Grieving Mother, Firefighter Create 'A Forever Bond' After OKC Bombing

Grieving Mother, Firefighter Create 'A Forever Bond' After OKC Bombing

Friday, April 24th 2020, 10:19 am



An iconic image changed the lives of Aren Almon and firefighter Chris Fields. Now it's formed a bond that's 25 years strong.

"A good friendship. It's a really good friendship," said Fields.

The friendship between Chris and Aren started on the worst day of both of their lives.

While responding to the Oklahoma City bombing on April 19, 1995, as an Oklahoma City firefighter, Fields was handed a lifeless 1-year-old baby.

"I'm just standing there looking at her thinking 'somebody's world is getting ready to be turned upside-down,'" he said.

That somebody was Aren, and that baby was her first-born, Baylee. It was a gut-wrenching moment that soon would be on a very public display.

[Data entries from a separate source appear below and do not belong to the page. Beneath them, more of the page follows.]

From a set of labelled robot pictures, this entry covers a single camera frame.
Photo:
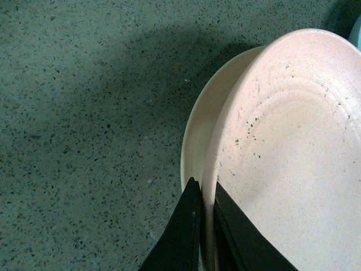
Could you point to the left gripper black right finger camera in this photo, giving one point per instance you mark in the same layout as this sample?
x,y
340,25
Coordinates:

"They will do a story about all the kids that were killed. They will say, 'so-and-so liked fire trucks and playing with stuff.' But they always just said Baylee was the baby in the fireman's arms," Almon said.

"She was a real person. She liked going to her cousin's baseball games, and she liked playing. She was starting to walk. She could talk. She was a real person," she added.

Baylee would have turned 26 on April 18.

"I'm doing better, but I don't think I've healed because I don't think I'll ever not mourn her," Almon said.

Fields said the fire department's spokesperson at the time, Jon Hensen, helped him.

But Fields and Almon also help each other. They see each other several times every year.

And over the years, Almon helped to pass Baylee's Law to make daycares and federal buildings safer with shatterproof glass. She's also had two more children.

"Bella and Broox never got to meet her, but if you ask how many siblings they have, they will both say, 'two,'" Almon said.

Fields has retired and now speaks to other first-responders dealing with PTSD.

"If that event hadn't happened in my life and taken me down the road I went to, which wasn't a very pretty road, then I wouldn't be the father and the husband and the friend that I am today to people," he said.

Through pain and grief, both have grown. And in a time when there is so much of that in the world right now, they offer a unique perspective.

"I was lucky that I had such a good family, and they were there for me," Almon said.

"The one thing I learned is not to take every day for granted. Every day is a blessing," Fields said.